En 1972, en la ciudad islandesa de Reikiavik se llevó a cabo uno de los encuentros deportivos más destacados de la historia contemporánea. El estadounidense Bobby Fischer y el ruso Boris Spassky se disputaron la final del campeonato del mundo de ajedrez. Por entonces el clima político no resultaba ser el más adecuado: eran tiempos de la Guerra Fría.
El español Juan Mayorga decide detenerse en ese encuentro para construir esta pieza teatral, estrenada en España en 2015, en la que su fantasía no solo se detiene en aspectos del juego propiamente dicho, sino que su imaginación lo lleva a reparar en una serie de personalidades del ámbito político y artístico que pusieron su atención no solo en la partida de ajedrez, sino también en otro juego mucho más desafiante, el político.
Dos personajes fuertes asoman en escena, Bailén y Waterloo. Dos hombres, según parece, acostumbrados a pasar parte de su tiempo en una plaza donde los convoca el juego. Ellos siguen una especie de manual de ajedrez denominado El duelo del siglo y mueven sus piezas según lo informado en ese libro, aunque muchas veces transgreden ciertas pautas.
Un muchacho joven, estudiante, decide no asistir a un examen final en su escuela conmovido por las virtudes que despliegan estos hombres en ese pequeño mundo que han construido y comparten. Observar la vida de los otros puede abrir nuevos caminos para nuestra existencia.
Hasta aquí una anécdota atractiva, con seres misteriosos que tienen mucho más para darle al espectador. Es que cuando Mayorga dispara el juego, las historias que se despliegan parecen ser infinitas. Porque Bailén y Waterloo irán adoptando las personalidades de Fischer y Spassky, y entre un movimiento y otro de piezas mostrarán algo de sus universos personales. La memoria de ambos se inquietará con fuerza y se dispararán referencias que el público nunca sabrá si fueron parte de aquella realidad o han sido inventadas por el autor para dar mayor sustento a esta ficción.
Enrique Dacal, quien en temporadas anteriores puso en escena Cartas a Stalin, del mismo autor, El chico de la última fila y Los yugoeslavos, diseña un espacio despojado en el que parecería que va a desarrollarse el encuentro entre Vladimiro y Estragón, los personajes de Esperando a Godot, de Samuel Beckett.
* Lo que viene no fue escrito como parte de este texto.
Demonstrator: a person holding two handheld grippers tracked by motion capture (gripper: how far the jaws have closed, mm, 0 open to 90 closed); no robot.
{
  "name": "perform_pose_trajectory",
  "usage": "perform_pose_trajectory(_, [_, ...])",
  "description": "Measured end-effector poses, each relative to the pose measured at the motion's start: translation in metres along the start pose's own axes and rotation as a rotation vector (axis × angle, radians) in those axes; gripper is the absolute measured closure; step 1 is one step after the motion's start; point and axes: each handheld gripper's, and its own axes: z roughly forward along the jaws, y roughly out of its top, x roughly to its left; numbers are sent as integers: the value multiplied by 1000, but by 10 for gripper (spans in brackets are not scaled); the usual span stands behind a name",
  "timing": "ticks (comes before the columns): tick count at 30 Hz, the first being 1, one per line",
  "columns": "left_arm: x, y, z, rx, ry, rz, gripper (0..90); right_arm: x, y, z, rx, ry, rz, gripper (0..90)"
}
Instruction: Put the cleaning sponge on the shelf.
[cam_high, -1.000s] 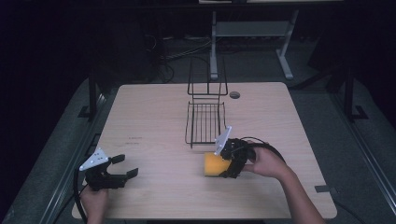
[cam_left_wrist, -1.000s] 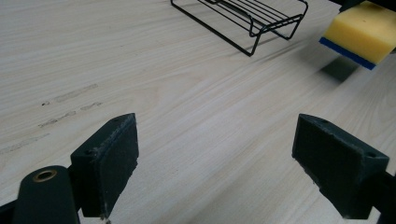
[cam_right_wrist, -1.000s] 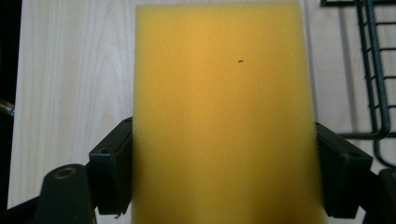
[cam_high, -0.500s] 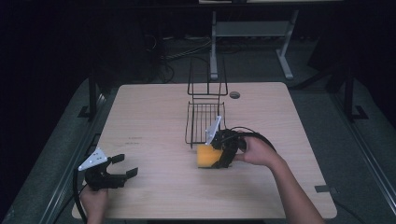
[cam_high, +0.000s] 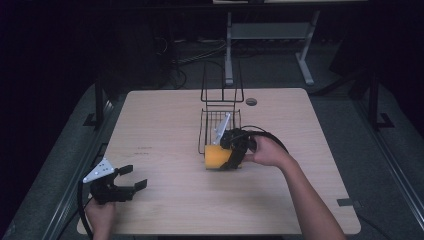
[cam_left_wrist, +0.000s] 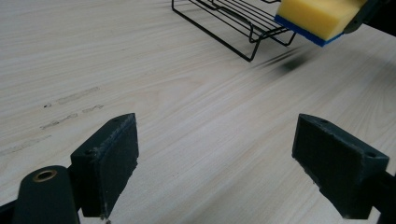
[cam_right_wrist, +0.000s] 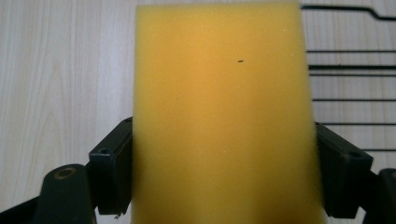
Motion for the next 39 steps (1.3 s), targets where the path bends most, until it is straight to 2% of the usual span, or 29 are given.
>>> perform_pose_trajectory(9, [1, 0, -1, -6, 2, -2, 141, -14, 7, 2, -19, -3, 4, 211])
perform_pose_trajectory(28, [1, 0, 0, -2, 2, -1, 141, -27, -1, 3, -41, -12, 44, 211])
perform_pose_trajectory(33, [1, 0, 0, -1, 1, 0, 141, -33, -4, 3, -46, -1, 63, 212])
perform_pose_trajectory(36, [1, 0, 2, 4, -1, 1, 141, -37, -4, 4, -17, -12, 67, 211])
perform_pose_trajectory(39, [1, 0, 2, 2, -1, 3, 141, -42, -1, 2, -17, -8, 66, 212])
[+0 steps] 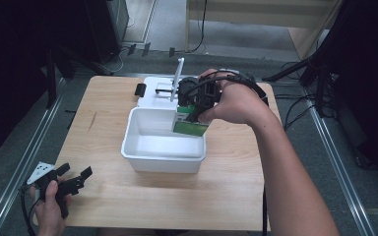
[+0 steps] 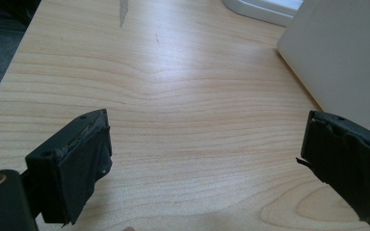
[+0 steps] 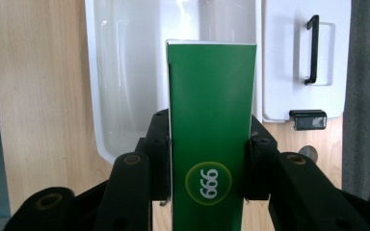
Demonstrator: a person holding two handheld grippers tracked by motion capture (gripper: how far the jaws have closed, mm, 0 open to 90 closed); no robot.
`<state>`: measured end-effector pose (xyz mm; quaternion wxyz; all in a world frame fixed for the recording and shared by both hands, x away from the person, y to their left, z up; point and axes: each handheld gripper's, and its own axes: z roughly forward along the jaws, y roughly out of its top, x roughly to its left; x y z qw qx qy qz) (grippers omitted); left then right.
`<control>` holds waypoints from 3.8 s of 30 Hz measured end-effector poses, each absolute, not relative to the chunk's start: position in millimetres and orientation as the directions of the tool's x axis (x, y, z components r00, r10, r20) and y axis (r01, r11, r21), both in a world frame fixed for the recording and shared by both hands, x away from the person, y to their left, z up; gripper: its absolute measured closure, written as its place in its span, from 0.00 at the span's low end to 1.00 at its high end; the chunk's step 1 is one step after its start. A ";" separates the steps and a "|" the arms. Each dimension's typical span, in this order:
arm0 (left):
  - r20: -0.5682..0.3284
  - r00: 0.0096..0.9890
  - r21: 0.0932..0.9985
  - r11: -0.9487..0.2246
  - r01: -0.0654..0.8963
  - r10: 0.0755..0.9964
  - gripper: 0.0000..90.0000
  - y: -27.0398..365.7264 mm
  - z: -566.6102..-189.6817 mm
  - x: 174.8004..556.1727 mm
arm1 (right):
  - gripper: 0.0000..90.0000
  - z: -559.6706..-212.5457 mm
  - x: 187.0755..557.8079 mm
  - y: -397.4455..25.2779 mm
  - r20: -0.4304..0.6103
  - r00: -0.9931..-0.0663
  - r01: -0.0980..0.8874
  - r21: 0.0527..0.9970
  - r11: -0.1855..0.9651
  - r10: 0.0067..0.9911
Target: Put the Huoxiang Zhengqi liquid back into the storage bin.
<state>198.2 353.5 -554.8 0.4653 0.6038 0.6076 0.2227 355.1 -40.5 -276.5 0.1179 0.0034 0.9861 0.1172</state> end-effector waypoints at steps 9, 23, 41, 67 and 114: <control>-0.300 0.159 0.831 0.176 0.527 0.941 0.05 353.3 -554.9 198.6 | 0.71 -298.1 360.4 -33.4 -0.199 -0.979 0.000 0.194 0.981 0.039; -0.300 0.160 0.830 0.175 0.530 0.941 0.05 353.9 -554.8 198.5 | 0.71 -329.5 369.0 -24.0 -0.167 -0.986 -0.007 0.144 0.989 0.018; -0.304 0.157 0.829 0.180 0.529 0.939 0.05 353.8 -554.9 198.7 | 0.71 -370.2 378.0 -16.9 -0.125 -0.992 0.003 0.118 0.993 0.017; -0.307 0.157 0.830 0.184 0.526 0.939 0.05 353.9 -555.0 198.7 | 0.50 -394.4 381.2 -10.1 -0.093 -0.990 0.096 0.145 0.985 0.110; -0.283 0.162 0.834 0.159 0.528 0.945 0.05 350.6 -554.6 198.7 | 0.28 -352.0 347.0 -183.8 -0.170 -0.813 0.313 0.680 0.663 0.557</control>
La idea no es desacertada porque ambas criaturas, puestas a jugar, tienen la eficacia de aquellos. Y el desencanto siempre está presente en este rutinario ceremonial que crece de manera progresiva, aunque no siempre con la misma intensidad.
Aun con estilos de actuación muy diferentes, Julio Ordano y Julián Howard van adentrándose en la piel de estos seres que construyen asumiendo la complejidad que la pieza impone. Van saltando de tema en tema, transformándose en diferentes personajes, vuelven una y otra vez al presente de la acción y lo hacen con efectiva soltura. A medida que fortalecen la trama, el público refresca el concepto de que está presenciando una experiencia de teatro dentro del teatro que parecería no concluir nunca porque, como sucedió en aquellos años en los que la trama da inicio, las tensiones fueron tantas que el mundo estuvo en vilo durante más de una década.